REQUIREMENT →
Write out exactly every line from the one containing "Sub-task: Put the" through the final line of the material below, both included. Pictures are to be skipped.

DATASET EXTRACT →
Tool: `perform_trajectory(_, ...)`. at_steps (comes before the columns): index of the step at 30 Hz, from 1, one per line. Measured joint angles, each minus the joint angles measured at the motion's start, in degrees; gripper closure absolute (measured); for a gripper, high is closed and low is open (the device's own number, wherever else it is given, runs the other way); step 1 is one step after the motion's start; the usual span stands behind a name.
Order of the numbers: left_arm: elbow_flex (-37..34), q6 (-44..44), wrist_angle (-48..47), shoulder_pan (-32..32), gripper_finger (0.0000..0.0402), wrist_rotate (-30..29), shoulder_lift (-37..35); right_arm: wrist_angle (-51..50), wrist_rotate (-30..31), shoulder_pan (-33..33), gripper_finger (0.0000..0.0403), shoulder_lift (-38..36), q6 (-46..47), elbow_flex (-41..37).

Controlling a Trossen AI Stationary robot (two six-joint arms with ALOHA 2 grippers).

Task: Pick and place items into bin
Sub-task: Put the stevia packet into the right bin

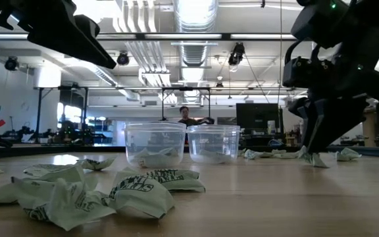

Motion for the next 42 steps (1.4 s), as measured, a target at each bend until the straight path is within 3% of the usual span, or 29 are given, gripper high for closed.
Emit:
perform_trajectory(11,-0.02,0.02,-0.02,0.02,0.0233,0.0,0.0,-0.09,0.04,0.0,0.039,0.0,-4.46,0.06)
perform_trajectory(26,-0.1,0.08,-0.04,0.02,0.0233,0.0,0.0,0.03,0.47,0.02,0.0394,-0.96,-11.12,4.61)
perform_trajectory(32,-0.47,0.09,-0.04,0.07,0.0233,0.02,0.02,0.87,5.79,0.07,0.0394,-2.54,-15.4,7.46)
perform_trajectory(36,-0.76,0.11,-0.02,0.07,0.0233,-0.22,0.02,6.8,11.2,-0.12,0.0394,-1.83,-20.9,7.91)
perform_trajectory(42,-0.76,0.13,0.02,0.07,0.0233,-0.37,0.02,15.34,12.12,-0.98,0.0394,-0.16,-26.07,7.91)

TASK RESPONSE →
Sub-task: Put the stevia packet into the right bin


Motion for the next 42 steps (1.4 s), as measured, a target at each bend until the straight path is within 3% of the usual span, or 29 are given, gripper high for closed.
Emit:
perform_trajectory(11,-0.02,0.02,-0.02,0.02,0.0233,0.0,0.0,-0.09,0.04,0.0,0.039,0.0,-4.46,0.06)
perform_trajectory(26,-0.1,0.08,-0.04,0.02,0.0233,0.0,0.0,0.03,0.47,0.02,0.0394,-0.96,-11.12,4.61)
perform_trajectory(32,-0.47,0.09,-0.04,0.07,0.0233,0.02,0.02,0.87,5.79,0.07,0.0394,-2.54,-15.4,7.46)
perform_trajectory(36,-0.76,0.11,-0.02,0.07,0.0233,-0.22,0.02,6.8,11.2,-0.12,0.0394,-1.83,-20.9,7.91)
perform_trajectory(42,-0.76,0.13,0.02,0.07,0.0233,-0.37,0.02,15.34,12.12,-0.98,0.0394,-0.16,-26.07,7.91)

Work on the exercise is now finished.